Video Cameras in the Flight Deck of Airplanes

Introduction

Airline accidents today, like the recent American Airlines crash in Queens, N.Y., can puzzle safety experts. They struggle for months, even years, often unable to explain fully flights problems or how the pilots reacted. Video cameras in the flight deck could help answer such critical questions (Brueckner, 2009).

Putting video cameras on airplanes might seem a settled matter. Sept.11proved the need for a visual record inside the airplane, and some airlines are testing security cameras for passenger cabins. Flight attendants have endorsed the idea of cabin cameras. But putting cameras in the flight deck is controversial. Pilots' unions consider them an invasion of workplace privacy. They fear flight deck videos of a crash will be splashed across television screens. These are legitimate concerns that can be addressed with legal protections. They are not reasons to leave safety investigators hampered. Flight attendants and passengers are willing to accept less privacy to make air travel more secure. Pilots should accept less privacy in the flight deck to make flying safer.

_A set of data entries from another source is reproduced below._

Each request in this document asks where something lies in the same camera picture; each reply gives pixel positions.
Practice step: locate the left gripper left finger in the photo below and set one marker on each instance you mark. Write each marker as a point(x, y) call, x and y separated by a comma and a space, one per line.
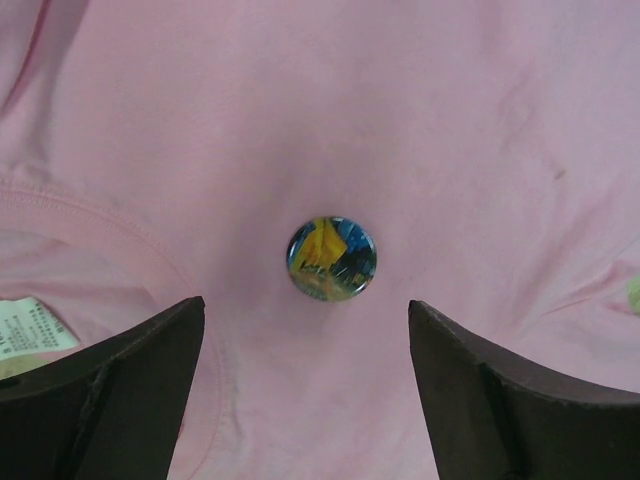
point(110, 411)

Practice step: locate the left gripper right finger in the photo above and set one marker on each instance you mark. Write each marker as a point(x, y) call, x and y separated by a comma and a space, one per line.
point(493, 414)

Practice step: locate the white round brooch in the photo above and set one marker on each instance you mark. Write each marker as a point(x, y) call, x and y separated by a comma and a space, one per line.
point(331, 258)

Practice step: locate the pink t-shirt garment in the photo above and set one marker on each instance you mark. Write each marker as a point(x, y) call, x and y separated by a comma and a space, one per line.
point(158, 150)

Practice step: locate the white garment label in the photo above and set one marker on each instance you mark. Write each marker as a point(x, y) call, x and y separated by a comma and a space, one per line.
point(28, 327)

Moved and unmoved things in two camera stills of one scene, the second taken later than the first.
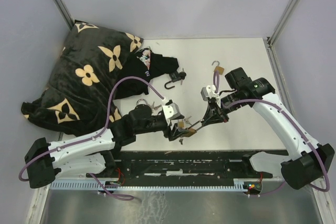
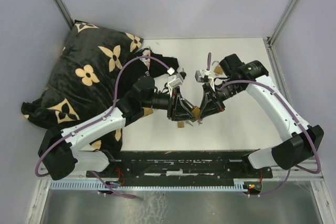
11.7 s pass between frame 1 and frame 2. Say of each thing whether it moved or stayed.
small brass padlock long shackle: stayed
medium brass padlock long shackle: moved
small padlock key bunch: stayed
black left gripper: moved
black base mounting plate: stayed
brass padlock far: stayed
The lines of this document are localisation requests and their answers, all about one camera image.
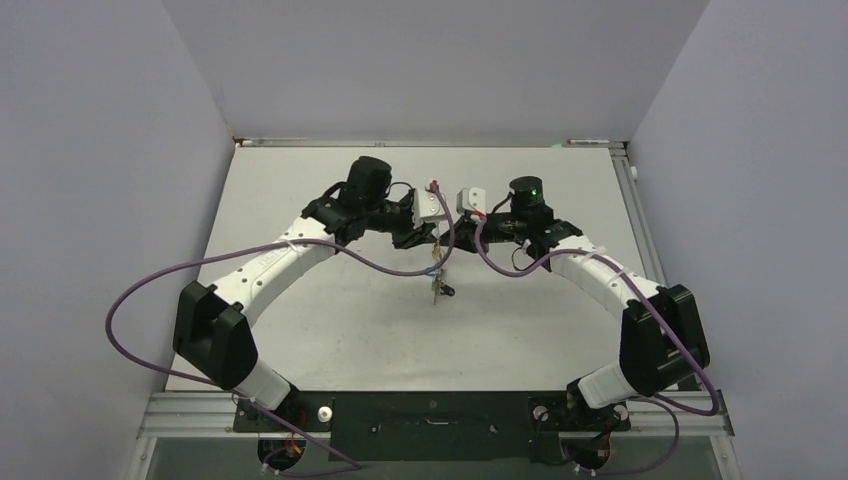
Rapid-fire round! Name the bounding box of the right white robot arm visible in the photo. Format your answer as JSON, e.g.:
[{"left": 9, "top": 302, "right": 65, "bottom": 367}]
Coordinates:
[{"left": 457, "top": 176, "right": 717, "bottom": 428}]

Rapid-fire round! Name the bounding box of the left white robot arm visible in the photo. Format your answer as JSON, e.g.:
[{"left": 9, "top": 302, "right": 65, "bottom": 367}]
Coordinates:
[{"left": 172, "top": 156, "right": 429, "bottom": 430}]

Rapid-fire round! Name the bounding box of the red marker pen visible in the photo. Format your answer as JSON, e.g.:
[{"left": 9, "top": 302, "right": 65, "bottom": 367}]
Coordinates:
[{"left": 566, "top": 139, "right": 613, "bottom": 146}]

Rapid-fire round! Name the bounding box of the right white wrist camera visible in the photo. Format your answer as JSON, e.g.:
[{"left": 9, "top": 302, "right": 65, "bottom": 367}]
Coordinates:
[{"left": 456, "top": 187, "right": 487, "bottom": 215}]

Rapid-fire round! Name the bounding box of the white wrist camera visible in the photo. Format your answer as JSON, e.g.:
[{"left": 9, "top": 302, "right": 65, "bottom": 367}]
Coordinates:
[
  {"left": 412, "top": 188, "right": 447, "bottom": 228},
  {"left": 456, "top": 187, "right": 487, "bottom": 215}
]

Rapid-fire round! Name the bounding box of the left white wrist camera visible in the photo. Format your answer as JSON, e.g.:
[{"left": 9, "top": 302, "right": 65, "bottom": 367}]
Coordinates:
[{"left": 412, "top": 188, "right": 447, "bottom": 228}]

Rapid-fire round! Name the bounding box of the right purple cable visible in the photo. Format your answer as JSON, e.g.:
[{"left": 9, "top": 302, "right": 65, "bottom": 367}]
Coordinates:
[{"left": 471, "top": 213, "right": 721, "bottom": 477}]

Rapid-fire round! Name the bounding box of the purple cable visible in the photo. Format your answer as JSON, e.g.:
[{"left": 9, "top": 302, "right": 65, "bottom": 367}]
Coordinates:
[
  {"left": 104, "top": 181, "right": 458, "bottom": 477},
  {"left": 471, "top": 213, "right": 721, "bottom": 477}
]

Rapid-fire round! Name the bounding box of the aluminium right rail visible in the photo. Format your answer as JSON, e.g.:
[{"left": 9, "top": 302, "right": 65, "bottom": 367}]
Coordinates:
[{"left": 608, "top": 142, "right": 667, "bottom": 284}]

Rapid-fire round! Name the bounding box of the aluminium rail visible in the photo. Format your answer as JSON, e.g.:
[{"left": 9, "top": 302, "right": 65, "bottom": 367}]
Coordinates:
[
  {"left": 137, "top": 390, "right": 735, "bottom": 440},
  {"left": 608, "top": 142, "right": 667, "bottom": 284}
]

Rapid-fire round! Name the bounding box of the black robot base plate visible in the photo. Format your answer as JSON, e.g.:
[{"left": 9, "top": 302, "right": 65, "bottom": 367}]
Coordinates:
[{"left": 233, "top": 390, "right": 632, "bottom": 464}]

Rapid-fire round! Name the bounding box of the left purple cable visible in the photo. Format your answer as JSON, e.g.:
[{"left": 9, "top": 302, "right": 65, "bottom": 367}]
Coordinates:
[{"left": 104, "top": 181, "right": 458, "bottom": 477}]

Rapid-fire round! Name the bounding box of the aluminium front rail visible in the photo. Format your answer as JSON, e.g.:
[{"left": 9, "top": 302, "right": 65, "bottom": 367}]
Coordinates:
[{"left": 137, "top": 390, "right": 735, "bottom": 440}]

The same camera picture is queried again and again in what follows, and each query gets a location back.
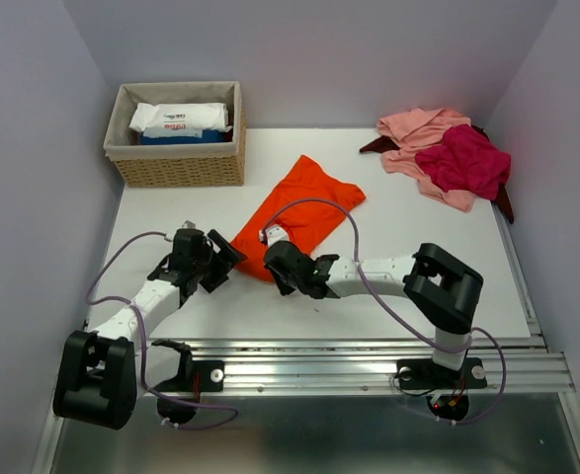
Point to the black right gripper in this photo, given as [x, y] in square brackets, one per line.
[284, 287]

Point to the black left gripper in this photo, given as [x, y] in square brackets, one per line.
[225, 260]

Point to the orange t-shirt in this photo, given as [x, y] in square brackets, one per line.
[300, 204]

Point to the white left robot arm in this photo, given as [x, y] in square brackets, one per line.
[104, 371]

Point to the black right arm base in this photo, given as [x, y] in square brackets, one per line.
[445, 390]

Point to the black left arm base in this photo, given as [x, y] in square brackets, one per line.
[181, 384]

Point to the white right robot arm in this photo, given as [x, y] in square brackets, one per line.
[443, 288]

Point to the woven wicker basket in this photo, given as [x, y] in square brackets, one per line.
[177, 165]

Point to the blue rolled t-shirt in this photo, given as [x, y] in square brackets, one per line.
[184, 137]

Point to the white rolled t-shirt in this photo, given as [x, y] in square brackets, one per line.
[205, 116]

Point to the dark maroon t-shirt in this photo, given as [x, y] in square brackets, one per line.
[502, 201]

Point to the light pink t-shirt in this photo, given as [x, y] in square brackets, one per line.
[415, 131]

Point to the magenta t-shirt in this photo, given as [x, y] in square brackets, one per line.
[466, 160]

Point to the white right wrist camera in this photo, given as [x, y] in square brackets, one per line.
[272, 235]

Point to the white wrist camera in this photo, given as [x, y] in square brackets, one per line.
[188, 225]
[272, 235]

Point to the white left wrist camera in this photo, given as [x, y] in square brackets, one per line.
[188, 225]

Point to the aluminium mounting rail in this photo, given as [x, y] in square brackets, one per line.
[367, 367]

Airline accidents are getting harder to solve. Decades of good safety work have eliminated the most obvious threats. Today, an airliner crash typically results from a chain of subtle errors and flaws, each minor on its own but deadly in combination. Airliners are also far more complicated than they were 20 years ago. They use intricate computer systems to fly and video displays to tell pilots what is going on. The flight deck voice recorder and flight data recorder; the "black boxes, cannot capture all of the computer and video-display information. Black boxes are invaluable in revealing what the plane and its pilots were doing before a crash. But they do not capture hand, foot and body movements as pilots move controls and switches. They don't record all of the problems pilots face during an emergency, like fire or smoke. This kind of information, captured on video recorders, can be essential in a crash investigation.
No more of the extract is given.